The 9p21 discovery was a landmark for several reasons: It was the first common genetic risk factor for heart disease ever discovered and the first common risk factor for heart disease of any type discovered since cholesterol. What’s more, its impact on an individual’s risk for the disease was substantial. This finding launched the Heart Institute into an ongoing worldwide search for other common genes that influence the risk of heart disease.
Alexandre Stewart, PhD, principal investigator of the Ruddy Centre, remembers going to the American Heart Association meeting to present the results of the 9p21 study and being approached by a German group that wanted to form an international consortium to pool GWAS resources. “I came back and proposed this to Dr. Roberts, and without batting an eyelash, he said, ‘We absolutely have to be part of a consortium. There’s no question—at the rate we’re going, it’s just not going to happen soon enough or fast enough, and we need to join forces,’” said Dr. Stewart. “That was really his Texas sort of big-science mentality: that to be able to answer these big questions, we needed to be working together.”
The resulting consortium, named CARDIoGRAM (for Coronary Artery Disease Genome-Wide Replication and Meta-analysis), consists of leading research institutions from across Europe and North America. CARDIoGRAM went on to identify 13 new genetic variations associated with heart disease and confirm the association of 10 previously identified variants. Only six of these turned out to be related to known risk factors.
“This was a landmark study, and the implications are twofold,” said Dr. Roberts. “First, there’s a whole group of undiscovered mechanisms behind the development of coronary artery disease that is a possible target for drug development. Second, we now have a fair number of genes to screen for in terms of determining risk in the setting of primary prevention.”
As far as locating the genes responsible for coronary artery disease risk goes, “we did what we set out to do,” said Dr. Stewart. This in no way means that the Ruddy Centre’s work is done—the arduous process of understanding how these genes work in the body to affect risk has just begun and will remain the focus of the centre going forward.
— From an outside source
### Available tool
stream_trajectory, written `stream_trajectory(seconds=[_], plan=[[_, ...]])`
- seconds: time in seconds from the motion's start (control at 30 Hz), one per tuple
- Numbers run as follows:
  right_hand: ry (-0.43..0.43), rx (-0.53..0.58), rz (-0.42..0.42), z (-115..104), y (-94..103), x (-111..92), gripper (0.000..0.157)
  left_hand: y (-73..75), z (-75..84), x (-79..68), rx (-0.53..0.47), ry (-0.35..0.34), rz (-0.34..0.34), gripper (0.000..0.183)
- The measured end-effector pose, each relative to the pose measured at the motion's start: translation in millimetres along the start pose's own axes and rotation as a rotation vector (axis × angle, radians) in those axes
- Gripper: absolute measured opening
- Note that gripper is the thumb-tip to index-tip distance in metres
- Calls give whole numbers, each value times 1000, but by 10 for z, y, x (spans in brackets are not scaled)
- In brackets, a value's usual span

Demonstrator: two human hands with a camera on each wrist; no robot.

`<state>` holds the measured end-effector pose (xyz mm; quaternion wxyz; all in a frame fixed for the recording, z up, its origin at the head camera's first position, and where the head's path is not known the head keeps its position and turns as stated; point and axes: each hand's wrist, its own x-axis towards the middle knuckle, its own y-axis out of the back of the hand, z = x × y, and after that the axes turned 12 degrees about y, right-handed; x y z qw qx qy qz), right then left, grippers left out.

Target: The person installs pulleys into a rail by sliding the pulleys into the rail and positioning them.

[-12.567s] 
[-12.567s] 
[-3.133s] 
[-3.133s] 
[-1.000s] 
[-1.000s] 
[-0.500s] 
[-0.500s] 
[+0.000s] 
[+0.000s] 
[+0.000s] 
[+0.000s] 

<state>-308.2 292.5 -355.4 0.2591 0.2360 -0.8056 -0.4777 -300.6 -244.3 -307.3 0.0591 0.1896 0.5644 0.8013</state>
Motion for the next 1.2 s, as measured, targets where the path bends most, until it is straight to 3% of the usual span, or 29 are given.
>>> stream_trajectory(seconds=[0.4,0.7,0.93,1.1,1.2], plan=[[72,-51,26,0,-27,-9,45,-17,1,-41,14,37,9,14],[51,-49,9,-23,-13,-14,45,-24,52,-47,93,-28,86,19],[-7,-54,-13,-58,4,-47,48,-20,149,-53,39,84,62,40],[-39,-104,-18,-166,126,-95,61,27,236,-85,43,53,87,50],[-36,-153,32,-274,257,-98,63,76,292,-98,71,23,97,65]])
“Mapping the location of genes is simply a means to an end,” said Dr. Roberts. “The end is finding those genes and determining what they do and then how we can counteract or enhance their effect.” The expanding CARDIoGRAM consortium, now called CARDIoGRAMplusC4D (Coronary Artery Disease, or C4D, Genetics) to acknowledge the partnership with another group of institutions, recently teased out part of this mystery with a study indicating that many of these gene variations may contribute to an excessive inflammatory response to infection or other bodily challenges, potentially leading to damaged blood vessels and plaque development.
Heart Institute researchers will continue their work with the international team and on their own to better understand how the genetic data gathered over the past decade by the Ruddy Centre and others might improve the prevention, detection and treatment of heart disease. “Dr. Roberts put Ottawa on the map in terms of cardiovascular genetics research,” concluded Dr. Stewart. “By establishing the Ruddy Centre, by branding it and by really pushing its efforts over the past eight years, that’s where his legacy will be remembered.”